Assignment: The answer must be every line below that contains the string "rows".

(Collection entries)
▼

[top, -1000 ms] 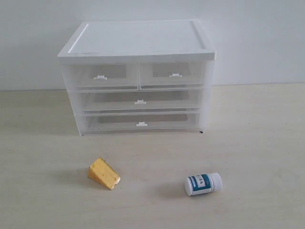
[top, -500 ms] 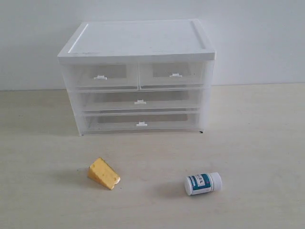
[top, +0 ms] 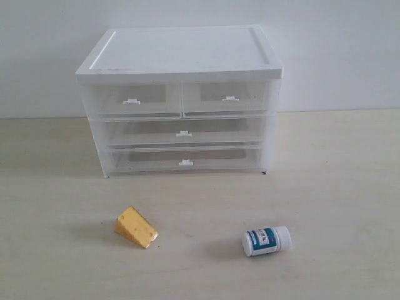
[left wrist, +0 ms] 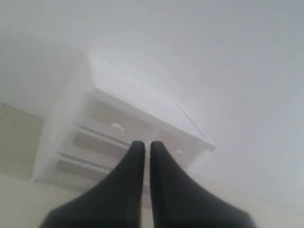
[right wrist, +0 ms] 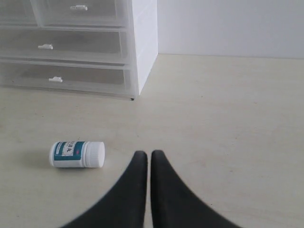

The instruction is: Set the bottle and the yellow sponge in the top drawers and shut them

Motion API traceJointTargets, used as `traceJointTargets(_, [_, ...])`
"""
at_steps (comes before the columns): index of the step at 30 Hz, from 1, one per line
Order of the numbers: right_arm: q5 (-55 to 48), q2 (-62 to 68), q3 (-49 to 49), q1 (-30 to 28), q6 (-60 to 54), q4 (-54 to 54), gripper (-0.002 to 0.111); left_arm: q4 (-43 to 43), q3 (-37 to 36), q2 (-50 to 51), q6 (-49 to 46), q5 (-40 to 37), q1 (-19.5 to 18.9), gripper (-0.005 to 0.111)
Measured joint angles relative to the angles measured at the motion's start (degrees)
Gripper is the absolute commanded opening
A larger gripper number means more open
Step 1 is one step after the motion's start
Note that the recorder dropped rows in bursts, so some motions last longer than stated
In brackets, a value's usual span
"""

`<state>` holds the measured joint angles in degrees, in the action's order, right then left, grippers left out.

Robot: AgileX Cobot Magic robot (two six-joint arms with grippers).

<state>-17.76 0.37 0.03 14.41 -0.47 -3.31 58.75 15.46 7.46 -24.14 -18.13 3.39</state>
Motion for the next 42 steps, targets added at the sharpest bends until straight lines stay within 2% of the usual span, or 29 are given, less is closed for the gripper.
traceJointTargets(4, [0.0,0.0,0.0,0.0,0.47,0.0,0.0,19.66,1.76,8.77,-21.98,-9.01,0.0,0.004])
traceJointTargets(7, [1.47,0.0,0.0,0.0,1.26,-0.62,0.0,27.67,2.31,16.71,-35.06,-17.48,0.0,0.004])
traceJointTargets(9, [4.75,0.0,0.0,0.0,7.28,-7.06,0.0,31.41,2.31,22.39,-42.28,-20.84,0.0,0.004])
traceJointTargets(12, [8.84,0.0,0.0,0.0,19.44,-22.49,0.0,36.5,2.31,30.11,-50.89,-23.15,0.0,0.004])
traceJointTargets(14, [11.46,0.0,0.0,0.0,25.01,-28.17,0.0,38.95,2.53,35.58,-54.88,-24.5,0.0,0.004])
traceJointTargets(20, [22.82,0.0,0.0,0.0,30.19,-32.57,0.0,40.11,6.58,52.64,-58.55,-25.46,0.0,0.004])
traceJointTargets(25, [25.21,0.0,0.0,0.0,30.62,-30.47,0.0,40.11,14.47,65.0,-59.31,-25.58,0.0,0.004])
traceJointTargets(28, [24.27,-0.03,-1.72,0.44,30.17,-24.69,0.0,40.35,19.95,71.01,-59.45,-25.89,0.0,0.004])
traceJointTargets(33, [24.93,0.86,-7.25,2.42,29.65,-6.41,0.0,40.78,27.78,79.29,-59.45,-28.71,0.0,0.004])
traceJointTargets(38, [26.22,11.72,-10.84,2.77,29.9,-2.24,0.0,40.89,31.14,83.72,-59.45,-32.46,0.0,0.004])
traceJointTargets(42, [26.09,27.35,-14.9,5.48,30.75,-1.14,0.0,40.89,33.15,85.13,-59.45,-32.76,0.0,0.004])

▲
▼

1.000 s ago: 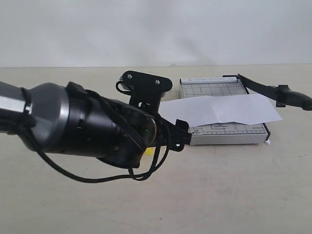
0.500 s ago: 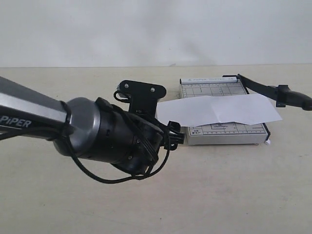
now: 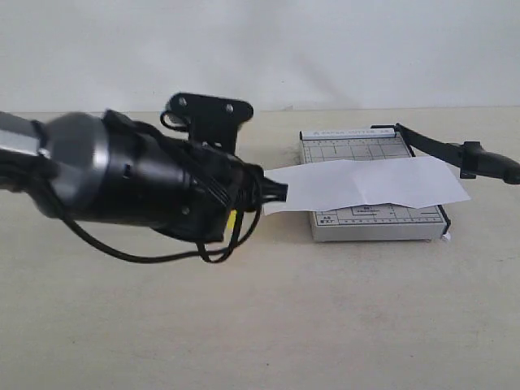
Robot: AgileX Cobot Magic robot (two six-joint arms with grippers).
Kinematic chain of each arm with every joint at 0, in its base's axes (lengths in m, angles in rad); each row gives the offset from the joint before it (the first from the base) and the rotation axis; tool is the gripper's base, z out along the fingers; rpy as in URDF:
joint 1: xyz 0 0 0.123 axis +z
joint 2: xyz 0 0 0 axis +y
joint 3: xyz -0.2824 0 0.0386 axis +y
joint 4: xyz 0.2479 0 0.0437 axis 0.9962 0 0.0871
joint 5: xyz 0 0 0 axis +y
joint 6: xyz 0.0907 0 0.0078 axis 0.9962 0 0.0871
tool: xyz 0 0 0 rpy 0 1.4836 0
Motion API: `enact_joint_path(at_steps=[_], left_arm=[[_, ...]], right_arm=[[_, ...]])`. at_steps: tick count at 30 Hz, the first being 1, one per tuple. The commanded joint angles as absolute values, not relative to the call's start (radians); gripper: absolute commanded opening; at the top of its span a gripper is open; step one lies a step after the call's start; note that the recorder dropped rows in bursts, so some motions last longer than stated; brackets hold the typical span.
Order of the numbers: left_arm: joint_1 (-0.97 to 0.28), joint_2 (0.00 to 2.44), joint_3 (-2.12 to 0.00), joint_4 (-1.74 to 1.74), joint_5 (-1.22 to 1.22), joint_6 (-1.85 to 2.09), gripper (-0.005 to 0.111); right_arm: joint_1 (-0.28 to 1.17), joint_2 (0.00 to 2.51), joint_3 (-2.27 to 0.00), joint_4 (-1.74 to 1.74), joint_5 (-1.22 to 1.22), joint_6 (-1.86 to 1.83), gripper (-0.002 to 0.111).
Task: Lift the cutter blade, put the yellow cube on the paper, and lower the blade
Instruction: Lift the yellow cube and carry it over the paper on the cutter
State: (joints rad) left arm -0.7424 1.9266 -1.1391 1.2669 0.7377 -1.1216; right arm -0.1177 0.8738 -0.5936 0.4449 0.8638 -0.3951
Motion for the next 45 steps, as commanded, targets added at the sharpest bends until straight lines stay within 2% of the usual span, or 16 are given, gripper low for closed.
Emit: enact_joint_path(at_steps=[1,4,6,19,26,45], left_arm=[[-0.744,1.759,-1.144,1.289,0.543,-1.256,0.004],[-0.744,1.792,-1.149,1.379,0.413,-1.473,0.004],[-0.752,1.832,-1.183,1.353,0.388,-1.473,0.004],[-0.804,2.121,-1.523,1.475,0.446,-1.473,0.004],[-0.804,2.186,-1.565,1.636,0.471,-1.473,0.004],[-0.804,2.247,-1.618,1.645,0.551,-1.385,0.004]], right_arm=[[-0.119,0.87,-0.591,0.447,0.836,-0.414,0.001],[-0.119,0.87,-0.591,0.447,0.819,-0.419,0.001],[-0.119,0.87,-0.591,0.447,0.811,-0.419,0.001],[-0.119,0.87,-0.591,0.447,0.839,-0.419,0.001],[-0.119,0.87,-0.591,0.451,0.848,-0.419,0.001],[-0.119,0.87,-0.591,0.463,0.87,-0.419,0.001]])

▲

The answer:
Note that the recorder dropped rows in bursts, so some motions last longer than stated
Motion API: `enact_joint_path(at_steps=[_], left_arm=[[_, ...]], right_arm=[[_, ...]])`. at_steps: tick count at 30 Hz, the first being 1, one per tuple. The commanded joint angles as absolute values, not relative to the call's start (radians); gripper: absolute commanded opening; at the top of its span a gripper is open; step one lies a step after the call's start; note that the recorder dropped rows in bursts, so some motions last longer than stated; brackets hold the typical span.

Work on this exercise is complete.